Give the lines again exactly, from the one holding "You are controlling" to the last line of the listing below, both ends included and nothing added.
── Data section ──
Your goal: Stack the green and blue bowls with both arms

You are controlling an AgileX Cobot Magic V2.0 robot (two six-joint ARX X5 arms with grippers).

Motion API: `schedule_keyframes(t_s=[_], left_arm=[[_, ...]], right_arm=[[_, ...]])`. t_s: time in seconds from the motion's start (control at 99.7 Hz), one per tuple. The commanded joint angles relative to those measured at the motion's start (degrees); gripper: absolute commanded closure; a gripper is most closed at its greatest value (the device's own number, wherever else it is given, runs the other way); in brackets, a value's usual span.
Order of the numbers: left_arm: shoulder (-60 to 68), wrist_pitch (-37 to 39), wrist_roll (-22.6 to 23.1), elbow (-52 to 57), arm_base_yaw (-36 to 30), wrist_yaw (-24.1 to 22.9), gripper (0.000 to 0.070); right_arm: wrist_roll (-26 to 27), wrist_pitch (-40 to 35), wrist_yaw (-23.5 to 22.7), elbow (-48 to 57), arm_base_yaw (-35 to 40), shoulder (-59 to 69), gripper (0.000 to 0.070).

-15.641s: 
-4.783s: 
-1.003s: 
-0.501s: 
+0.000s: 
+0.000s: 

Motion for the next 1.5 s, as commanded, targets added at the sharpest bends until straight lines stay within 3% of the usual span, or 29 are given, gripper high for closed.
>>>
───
Your solution:
You are controlling an AgileX Cobot Magic V2.0 robot (two six-joint ARX X5 arms with grippers).

Motion API: `schedule_keyframes(t_s=[_], left_arm=[[_, ...]], right_arm=[[_, ...]])`. t_s: time in seconds from the motion's start (control at 99.7 Hz), one per tuple. The commanded joint angles relative to those measured at the motion's start (degrees); gripper: absolute commanded closure; a gripper is most closed at its greatest value (the device's own number, wherever else it is given, runs the other way); in brackets, a value's usual span.
Order of the numbers: left_arm: shoulder (-60 to 68), wrist_pitch (-37 to 39), wrist_roll (-22.6 to 23.1), elbow (-52 to 57), arm_base_yaw (-36 to 30), wrist_yaw (-24.1 to 22.9), gripper (0.000 to 0.070); right_arm: wrist_roll (-26 to 27), wrist_pitch (-40 to 35), wrist_yaw (-23.5 to 22.7), elbow (-48 to 57), arm_base_yaw (-35 to 40), shoulder (-59 to 69), gripper (0.000 to 0.070).

-15.641s: 
-4.783s: 
-1.003s: 
-0.501s: 
+0.000s: 
+0.000s: 

Motion for the next 1.5 s, as commanded, targets added at the sharpest bends until straight lines stay within 3% of the usual span, or 29 are given, gripper high for closed.
>>>

No additional output is required for this exercise.